# beginner questions! (planted tropical aquarium)



## brad138 (Apr 6, 2015)

ok so im almost ready to get this high tech 55gal planted tropical tank going, but i have a few questions.

Lighting:
Im going to do a diy fixture. should i go with bulbs (lamps), tubes, or LED strips? i know that bulbs and tubes can do full spectrum, but i cant find any full spectrum LED strips.

Water:
my water has atleast an 8.2 ph level. can plants thrive in this? if not, should i invest in a RO/DI filter? i could buy the special water for 75cents a gal, but after 1 fill up and 4 water changes, i pretty much paid for the filter.

Aquatic Life:
will my plants stay safe with a small crab in it?

is there anything else you think i should know or plan for with this tank? id like to avoid learning things the hard way.

thanks!


----------



## big b (Jun 28, 2014)

brad138 said:


> Aquatic Life:
> will my plants stay safe with a small crab in it?


That depends, what type of crab is it? Better yet, could you post a pic of it?


----------



## brad138 (Apr 6, 2015)

big b said:


> That depends, what type of crab is it? Better yet, could you post a pic of it?


i dont have anything in the tank yet. i was just asking if a crab will be ok. id like a female, but i dont know what type will leave my plants alone if there is such a crab


----------



## big b (Jun 28, 2014)

Yep there are a few crabs. There is 1 crab that is fully aquatic and is GUARANTEED not to mess with plants and even shrimp. The bad news is it's only .5 to 1 inch long. Micro Crab / Limnopilos naiyanetri - Alpha Pro Breeders Any particular reason you want a female?


----------



## brad138 (Apr 6, 2015)

big b said:


> Yep there are a few crabs. There is 1 crab that is fully aquatic and is GUARANTEED not to mess with plants and even shrimp. The bad news is it's only .5 to 1 inch long. Micro Crab / Limnopilos naiyanetri - Alpha Pro Breeders Any particular reason you want a female?


awesome thanks. i heard that males will try to grab passing fish.


----------



## big b (Jun 28, 2014)

In a 55 gallon planted tank I don't think you will see them very often, are you ok with this?


----------



## brad138 (Apr 6, 2015)

Yeah I'm ok with that.

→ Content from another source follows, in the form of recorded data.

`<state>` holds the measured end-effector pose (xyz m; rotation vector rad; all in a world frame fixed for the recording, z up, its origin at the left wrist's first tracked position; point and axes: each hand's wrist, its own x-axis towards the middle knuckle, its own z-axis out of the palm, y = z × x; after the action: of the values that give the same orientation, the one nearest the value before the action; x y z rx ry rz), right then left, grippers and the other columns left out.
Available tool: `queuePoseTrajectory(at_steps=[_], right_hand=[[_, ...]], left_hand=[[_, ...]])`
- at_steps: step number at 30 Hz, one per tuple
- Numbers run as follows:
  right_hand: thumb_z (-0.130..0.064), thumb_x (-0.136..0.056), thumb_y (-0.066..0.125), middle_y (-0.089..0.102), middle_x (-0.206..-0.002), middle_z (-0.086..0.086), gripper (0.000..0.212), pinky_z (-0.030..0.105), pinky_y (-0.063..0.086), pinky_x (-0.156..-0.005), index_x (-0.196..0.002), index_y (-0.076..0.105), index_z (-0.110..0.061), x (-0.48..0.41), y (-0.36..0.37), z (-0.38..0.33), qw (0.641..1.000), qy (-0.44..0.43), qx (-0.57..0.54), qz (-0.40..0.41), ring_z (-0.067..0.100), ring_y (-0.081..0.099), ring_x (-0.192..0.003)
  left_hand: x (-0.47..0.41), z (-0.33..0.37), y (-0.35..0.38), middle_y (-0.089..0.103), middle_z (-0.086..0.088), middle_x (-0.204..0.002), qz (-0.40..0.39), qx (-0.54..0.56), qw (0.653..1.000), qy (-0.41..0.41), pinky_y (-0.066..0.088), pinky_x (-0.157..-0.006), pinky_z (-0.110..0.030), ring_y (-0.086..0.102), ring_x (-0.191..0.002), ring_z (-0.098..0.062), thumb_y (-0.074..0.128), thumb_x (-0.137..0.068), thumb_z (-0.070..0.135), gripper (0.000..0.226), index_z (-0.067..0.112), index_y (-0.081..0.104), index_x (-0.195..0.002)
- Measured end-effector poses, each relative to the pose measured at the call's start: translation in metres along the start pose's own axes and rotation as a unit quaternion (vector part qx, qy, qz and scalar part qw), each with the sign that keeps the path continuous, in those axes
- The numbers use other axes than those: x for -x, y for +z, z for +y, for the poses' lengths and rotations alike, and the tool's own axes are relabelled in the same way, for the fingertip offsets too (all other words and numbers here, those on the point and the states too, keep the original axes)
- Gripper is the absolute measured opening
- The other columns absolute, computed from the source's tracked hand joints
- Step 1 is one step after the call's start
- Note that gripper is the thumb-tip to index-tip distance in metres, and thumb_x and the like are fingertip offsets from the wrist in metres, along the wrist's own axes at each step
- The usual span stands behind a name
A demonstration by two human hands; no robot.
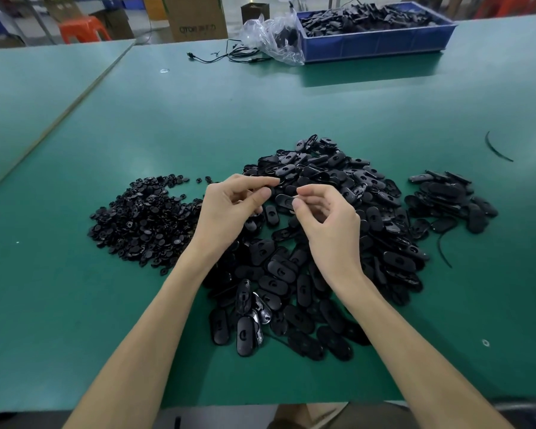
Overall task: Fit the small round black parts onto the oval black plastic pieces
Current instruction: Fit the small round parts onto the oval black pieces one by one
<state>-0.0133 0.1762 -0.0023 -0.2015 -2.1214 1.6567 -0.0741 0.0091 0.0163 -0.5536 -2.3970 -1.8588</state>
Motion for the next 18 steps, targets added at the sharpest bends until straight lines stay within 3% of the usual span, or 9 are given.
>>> queuePoseTrajectory(at_steps=[4,8,13,18], right_hand=[[-0.017,-0.098,0.073,0.075,-0.097,-0.013,0.014,0.011,0.052,-0.085,-0.111,0.071,-0.021,-0.0002,0.0004,0.0001,1.0,0.0,-0.005,0.002,-0.001,0.07,-0.095],[-0.017,-0.098,0.073,0.075,-0.098,-0.011,0.014,0.012,0.052,-0.086,-0.111,0.071,-0.021,-0.0005,0.0004,0.0003,1.0,-0.003,-0.009,0.004,0.0,0.07,-0.095],[-0.015,-0.098,0.073,0.074,-0.097,-0.013,0.014,0.013,0.053,-0.086,-0.111,0.07,-0.021,-0.0009,-0.0003,0.0005,1.0,-0.006,-0.012,0.008,0.001,0.071,-0.095],[-0.013,-0.098,0.073,0.075,-0.099,-0.01,0.015,0.025,0.058,-0.09,-0.111,0.07,-0.02,-0.0006,-0.0001,0.0001,1.0,0.003,-0.023,0.005,0.005,0.072,-0.096]], left_hand=[[0.0008,-0.0015,0.0004,0.068,0.001,-0.086,-0.027,0.023,0.999,-0.01,0.051,-0.057,-0.021,0.061,-0.065,-0.01,0.073,-0.096,0.012,0.02,0.02,0.077,-0.114],[-0.0003,-0.0036,0.0018,0.069,0.004,-0.088,-0.026,0.051,0.998,-0.028,0.052,-0.055,-0.026,0.061,-0.064,-0.012,0.075,-0.094,0.014,0.015,0.016,0.069,-0.108],[-0.0004,-0.0032,0.0006,0.07,0.003,-0.085,-0.025,0.066,0.997,-0.028,0.05,-0.055,-0.023,0.06,-0.062,-0.012,0.075,-0.095,0.016,0.011,0.018,0.071,-0.105],[0.0006,-0.0012,0.0015,0.065,0.004,-0.077,-0.038,0.057,0.997,-0.022,0.053,-0.057,-0.028,0.058,-0.064,-0.011,0.073,-0.097,0.018,0.016,0.024,0.078,-0.11]])
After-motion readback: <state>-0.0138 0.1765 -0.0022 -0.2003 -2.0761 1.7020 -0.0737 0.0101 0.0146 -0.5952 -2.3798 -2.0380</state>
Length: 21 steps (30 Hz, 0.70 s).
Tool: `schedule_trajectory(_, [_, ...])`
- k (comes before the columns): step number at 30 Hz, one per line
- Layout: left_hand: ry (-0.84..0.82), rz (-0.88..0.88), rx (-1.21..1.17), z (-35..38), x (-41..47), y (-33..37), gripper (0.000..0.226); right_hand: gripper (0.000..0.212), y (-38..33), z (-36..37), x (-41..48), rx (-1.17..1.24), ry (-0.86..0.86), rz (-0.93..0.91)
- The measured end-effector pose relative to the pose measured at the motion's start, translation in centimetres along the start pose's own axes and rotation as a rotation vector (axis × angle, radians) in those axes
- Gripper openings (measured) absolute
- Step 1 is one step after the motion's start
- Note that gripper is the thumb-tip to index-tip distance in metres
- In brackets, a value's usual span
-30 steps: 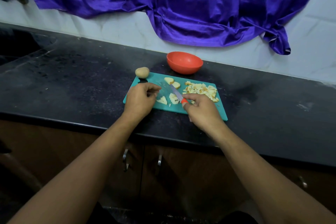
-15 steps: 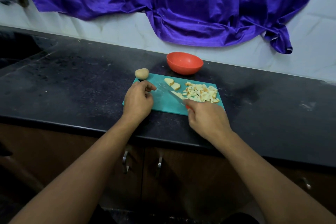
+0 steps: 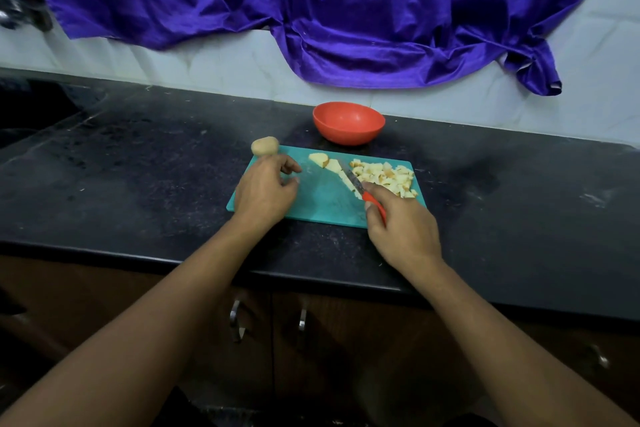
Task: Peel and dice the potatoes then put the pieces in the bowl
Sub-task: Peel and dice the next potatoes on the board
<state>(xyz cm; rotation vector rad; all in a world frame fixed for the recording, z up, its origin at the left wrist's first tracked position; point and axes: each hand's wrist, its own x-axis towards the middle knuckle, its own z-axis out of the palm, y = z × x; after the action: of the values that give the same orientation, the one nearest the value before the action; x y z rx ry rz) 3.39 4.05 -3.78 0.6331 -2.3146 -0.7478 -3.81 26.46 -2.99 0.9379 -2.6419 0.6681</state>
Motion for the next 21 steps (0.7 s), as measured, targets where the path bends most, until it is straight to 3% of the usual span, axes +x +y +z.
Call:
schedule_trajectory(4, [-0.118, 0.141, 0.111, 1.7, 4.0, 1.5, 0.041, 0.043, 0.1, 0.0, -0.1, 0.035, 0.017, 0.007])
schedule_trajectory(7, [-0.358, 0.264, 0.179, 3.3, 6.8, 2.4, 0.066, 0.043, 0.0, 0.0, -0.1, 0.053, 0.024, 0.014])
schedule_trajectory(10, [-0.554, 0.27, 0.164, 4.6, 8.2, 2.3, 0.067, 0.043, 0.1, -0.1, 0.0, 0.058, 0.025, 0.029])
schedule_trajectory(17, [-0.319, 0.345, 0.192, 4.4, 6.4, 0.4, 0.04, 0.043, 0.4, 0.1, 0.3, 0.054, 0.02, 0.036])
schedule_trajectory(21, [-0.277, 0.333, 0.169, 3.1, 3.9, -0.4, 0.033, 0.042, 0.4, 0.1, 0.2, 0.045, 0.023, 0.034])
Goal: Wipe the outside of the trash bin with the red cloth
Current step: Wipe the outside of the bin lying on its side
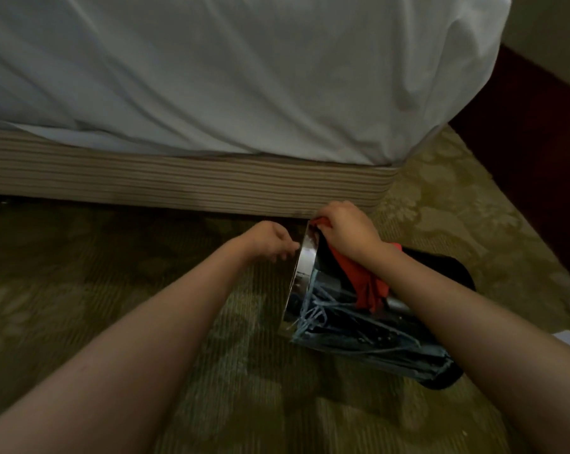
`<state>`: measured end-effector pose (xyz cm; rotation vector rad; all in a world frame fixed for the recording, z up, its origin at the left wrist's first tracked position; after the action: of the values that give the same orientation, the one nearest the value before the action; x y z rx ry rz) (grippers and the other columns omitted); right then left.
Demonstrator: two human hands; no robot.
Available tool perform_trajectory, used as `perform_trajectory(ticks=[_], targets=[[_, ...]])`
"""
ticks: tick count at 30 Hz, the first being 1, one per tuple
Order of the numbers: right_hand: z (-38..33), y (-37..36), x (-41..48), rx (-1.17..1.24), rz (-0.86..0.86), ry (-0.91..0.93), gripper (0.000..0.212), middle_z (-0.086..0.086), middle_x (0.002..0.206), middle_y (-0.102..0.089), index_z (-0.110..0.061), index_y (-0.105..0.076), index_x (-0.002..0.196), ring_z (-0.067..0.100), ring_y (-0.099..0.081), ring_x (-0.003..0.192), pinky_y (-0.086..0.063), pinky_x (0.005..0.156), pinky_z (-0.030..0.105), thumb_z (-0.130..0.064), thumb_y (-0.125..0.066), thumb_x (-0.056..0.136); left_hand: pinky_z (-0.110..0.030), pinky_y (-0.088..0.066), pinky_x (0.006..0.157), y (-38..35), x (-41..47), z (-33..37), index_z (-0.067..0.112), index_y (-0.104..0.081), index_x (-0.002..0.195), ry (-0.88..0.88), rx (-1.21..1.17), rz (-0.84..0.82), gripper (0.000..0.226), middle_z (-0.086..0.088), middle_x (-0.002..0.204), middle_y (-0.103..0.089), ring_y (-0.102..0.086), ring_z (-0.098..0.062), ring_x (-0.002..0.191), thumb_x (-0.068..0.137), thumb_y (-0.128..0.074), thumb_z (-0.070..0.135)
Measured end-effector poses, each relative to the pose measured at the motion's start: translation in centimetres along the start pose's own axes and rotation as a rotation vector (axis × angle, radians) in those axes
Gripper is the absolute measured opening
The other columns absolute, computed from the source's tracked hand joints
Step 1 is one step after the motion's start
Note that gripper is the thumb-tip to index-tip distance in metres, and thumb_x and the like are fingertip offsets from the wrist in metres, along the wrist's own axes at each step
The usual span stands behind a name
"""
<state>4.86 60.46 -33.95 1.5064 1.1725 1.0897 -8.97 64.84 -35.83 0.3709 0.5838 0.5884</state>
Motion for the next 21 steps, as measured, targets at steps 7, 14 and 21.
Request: perform_trajectory(ticks=[7,14,21], targets=[[-0.8,-0.5,-2.0,0.026,0.06,0.122,0.022,0.002,0.104,-0.063,-0.018,-0.068,0.105,0.024,-0.051,0.096,-0.044,0.082,0.037,-0.015,-0.054,0.089,-0.02,-0.043,0.057,-1.8,-0.2,0.2,0.009,-0.056,0.074,0.087,0.036,-0.067,0.019,-0.002,0.067,-0.052,-0.047,-0.013,0.06,0.092,-0.05,0.007],[-1.1,-0.1,-1.9,-0.047,0.07,0.088,0.024,0.001,0.108,-0.061,-0.019,-0.066,0.109,0.022,-0.047,0.099,-0.04,0.08,0.033,-0.018,-0.048,0.092,-0.023,-0.046,0.077,-1.4,-1.4,-0.1,0.013,-0.061,0.08,0.078,0.151,-0.181,0.018,-0.001,0.081,-0.061,-0.054,-0.014,0.078,0.092,-0.055,0.026],[-5.2,0.4,-6.6,-0.055,-0.02,0.359,0.027,0.006,0.108,-0.061,-0.01,-0.066,0.111,0.027,-0.052,0.091,-0.046,0.075,0.042,-0.012,-0.054,0.087,-0.012,-0.037,0.049,-1.6,-1.6,-0.1,0.012,-0.054,0.068,-0.036,0.075,-0.091,0.021,-0.001,0.066,-0.052,-0.045,-0.012,0.06,0.09,-0.058,0.014]])
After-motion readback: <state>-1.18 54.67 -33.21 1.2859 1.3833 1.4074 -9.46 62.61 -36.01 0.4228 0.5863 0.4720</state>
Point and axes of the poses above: each hand's wrist, its own x-axis towards the middle knuckle, its own y-axis out of the back of the hand, z = x × y, the point moved 5 cm from there along x, towards the middle knuckle
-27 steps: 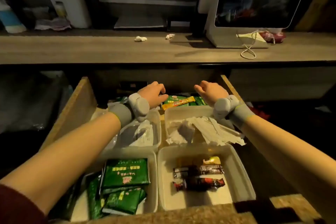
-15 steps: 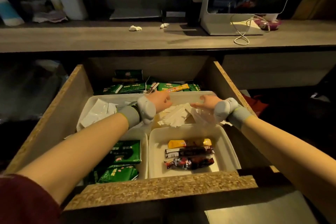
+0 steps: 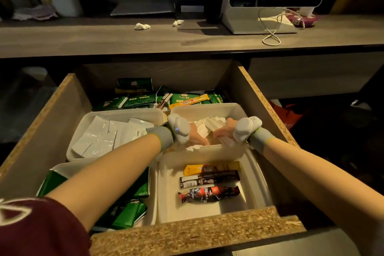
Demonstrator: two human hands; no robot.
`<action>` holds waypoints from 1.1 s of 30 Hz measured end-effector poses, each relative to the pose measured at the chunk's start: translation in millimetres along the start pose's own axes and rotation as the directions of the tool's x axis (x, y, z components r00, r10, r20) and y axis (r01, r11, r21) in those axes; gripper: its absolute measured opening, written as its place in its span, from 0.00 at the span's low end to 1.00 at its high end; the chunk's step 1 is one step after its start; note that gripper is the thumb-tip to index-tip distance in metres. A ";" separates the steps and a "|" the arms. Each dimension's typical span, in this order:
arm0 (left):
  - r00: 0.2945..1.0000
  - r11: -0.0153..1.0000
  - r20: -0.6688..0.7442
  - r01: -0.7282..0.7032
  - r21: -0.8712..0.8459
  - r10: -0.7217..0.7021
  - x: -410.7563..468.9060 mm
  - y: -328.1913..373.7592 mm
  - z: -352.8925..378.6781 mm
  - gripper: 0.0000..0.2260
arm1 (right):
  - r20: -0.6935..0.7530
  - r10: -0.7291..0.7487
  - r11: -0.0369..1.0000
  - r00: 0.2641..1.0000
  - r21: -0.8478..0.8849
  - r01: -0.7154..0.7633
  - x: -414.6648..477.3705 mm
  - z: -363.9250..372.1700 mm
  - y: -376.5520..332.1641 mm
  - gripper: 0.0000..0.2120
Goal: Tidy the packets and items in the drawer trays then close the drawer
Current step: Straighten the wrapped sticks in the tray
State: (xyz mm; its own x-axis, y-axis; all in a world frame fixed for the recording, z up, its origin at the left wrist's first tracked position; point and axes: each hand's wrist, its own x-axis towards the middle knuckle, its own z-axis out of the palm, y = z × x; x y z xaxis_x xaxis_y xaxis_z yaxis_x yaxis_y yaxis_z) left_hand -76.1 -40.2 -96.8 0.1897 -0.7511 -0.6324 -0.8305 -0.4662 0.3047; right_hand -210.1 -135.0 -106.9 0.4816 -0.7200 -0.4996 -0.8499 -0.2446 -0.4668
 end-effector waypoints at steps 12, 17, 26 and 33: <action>0.994 0.970 -0.024 0.095 -0.223 -0.103 -0.3 -3.6 -11.8 0.07 | 0.155 0.133 0.989 0.979 0.051 -0.142 -10.6 -25.2 -0.1 0.11; 0.996 0.948 0.023 0.086 -0.307 -0.083 -36.5 -14.8 -50.2 0.06 | 0.142 0.054 0.995 0.988 0.074 -0.065 -15.0 -32.2 -1.1 0.09; 0.987 0.921 -0.139 0.016 -0.390 -0.076 -63.0 -39.5 -83.0 0.08 | 0.103 -0.226 0.973 0.969 -0.014 0.229 -14.0 -16.7 -22.8 0.17; 0.951 0.882 -0.302 -0.197 -0.428 0.066 -57.0 -48.8 -82.0 0.06 | 0.152 -0.300 0.945 0.942 -0.087 0.315 0.7 -4.2 -25.3 0.21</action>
State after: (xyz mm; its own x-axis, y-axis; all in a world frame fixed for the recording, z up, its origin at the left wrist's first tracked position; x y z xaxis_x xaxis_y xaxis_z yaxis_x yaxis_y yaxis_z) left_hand -3.5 -13.0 -17.2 0.2840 -0.8863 -0.3659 -0.5458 -0.4632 0.6983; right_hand -189.2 -132.0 -92.3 0.7411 -0.5060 -0.4413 -0.6700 -0.5144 -0.5352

My main goal with this tank is to get a whole ecosystem going


----------



## welok (Jul 20, 2015)

As for the PH, I wouldn't waste the money on the RO/DI water. Also, there are other things you can do to change the PH naturally: certain types of driftwood, as well as Cholla Wood, will naturally lower the PH. I put in a few pieces of Chollo into my tanks, and then had to find a way to raise the PH as it had dropped beyond what my invertebrates liked. I got my Cholla from eBay, as they were the cheapest at the time.


----------



## brad138 (Apr 6, 2015)

I can't fit any more wood into my tank, so do you suggest I buy a filter?


----------



## Donovan Streeter (Aug 24, 2015)

had a nice you tube video for you reference the lighting, but the YT imbedder dont work here :dont_tap_the_glass:


----------



## brad138 (Apr 6, 2015)

Can you post the link?


----------